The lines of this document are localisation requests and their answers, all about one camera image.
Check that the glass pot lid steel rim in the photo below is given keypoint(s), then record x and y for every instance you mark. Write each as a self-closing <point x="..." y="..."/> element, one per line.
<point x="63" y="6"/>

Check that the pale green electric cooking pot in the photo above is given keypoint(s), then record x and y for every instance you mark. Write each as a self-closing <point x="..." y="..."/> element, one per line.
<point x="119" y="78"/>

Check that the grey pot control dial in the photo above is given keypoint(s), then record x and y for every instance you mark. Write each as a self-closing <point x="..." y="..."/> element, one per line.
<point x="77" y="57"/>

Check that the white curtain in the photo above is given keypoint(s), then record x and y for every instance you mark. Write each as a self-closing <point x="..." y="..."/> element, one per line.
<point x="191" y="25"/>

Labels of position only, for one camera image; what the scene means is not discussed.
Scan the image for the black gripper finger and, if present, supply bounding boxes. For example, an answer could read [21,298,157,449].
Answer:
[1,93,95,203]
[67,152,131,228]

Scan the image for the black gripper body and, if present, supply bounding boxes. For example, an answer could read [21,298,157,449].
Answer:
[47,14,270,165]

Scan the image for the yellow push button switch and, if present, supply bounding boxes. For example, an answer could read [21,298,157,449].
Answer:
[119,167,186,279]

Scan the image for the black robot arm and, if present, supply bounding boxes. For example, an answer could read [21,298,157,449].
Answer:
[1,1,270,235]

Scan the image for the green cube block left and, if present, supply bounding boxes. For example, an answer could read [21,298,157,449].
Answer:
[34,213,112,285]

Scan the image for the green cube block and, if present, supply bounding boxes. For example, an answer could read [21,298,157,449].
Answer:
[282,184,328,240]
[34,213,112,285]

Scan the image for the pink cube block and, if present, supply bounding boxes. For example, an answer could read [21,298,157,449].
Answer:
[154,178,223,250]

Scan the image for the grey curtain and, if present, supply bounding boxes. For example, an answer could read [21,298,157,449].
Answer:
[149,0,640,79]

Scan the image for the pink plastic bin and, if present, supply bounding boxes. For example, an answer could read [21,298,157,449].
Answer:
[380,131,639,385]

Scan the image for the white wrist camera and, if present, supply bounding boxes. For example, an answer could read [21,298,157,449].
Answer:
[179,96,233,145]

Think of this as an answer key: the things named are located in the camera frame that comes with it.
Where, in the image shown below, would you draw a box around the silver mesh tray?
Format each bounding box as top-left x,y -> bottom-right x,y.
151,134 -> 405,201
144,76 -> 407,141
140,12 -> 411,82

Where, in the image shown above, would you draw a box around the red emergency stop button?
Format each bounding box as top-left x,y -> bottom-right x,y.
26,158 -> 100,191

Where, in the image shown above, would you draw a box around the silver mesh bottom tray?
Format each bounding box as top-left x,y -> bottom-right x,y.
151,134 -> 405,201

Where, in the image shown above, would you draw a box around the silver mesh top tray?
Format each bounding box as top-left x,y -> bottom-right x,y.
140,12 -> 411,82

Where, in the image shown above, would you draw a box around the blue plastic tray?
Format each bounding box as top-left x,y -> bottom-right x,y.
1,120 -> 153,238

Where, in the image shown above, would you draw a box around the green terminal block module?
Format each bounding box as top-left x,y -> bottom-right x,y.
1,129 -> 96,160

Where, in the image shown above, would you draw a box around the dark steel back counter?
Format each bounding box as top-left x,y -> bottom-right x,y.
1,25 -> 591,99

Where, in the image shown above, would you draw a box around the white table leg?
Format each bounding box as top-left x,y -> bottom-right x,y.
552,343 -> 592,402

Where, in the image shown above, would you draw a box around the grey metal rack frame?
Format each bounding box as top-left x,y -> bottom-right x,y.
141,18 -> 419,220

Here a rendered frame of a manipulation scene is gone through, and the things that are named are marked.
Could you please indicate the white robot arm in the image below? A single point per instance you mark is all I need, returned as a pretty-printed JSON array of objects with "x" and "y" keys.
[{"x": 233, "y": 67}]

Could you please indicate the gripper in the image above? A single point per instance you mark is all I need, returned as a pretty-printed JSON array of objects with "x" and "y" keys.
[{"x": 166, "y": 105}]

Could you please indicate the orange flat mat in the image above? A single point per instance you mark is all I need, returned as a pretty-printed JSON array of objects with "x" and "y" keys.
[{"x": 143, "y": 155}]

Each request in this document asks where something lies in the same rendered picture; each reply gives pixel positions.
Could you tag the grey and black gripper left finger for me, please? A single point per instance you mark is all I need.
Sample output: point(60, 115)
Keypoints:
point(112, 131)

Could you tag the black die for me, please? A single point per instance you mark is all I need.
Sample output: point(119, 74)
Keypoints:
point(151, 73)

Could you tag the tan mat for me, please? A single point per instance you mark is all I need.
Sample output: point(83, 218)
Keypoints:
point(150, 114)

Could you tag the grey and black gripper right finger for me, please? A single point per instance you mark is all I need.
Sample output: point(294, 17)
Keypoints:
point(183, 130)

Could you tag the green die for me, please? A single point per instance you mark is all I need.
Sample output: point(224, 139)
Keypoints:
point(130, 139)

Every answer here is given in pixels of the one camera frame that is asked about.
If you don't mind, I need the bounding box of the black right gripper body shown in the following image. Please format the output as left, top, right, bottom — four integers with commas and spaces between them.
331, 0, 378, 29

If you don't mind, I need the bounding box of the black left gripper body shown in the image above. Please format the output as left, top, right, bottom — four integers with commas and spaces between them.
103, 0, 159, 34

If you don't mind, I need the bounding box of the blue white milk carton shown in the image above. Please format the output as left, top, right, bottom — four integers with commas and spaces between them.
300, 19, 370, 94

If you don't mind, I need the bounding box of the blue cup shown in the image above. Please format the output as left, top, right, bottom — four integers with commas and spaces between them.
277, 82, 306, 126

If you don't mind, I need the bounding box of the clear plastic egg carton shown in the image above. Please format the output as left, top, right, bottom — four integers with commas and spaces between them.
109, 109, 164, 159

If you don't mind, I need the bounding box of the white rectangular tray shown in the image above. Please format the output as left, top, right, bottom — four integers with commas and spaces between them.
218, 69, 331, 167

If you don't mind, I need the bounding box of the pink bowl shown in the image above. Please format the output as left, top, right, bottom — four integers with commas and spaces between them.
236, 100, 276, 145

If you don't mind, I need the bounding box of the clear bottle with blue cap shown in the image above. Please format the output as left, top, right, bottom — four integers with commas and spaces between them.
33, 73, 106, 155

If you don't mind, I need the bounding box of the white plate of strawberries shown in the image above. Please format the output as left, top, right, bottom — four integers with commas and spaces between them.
━━━━━━━━━━
Task to complete
Looking at the material above, count the lines that carry the word "things" and answer with the count alone.

Reply to the task
2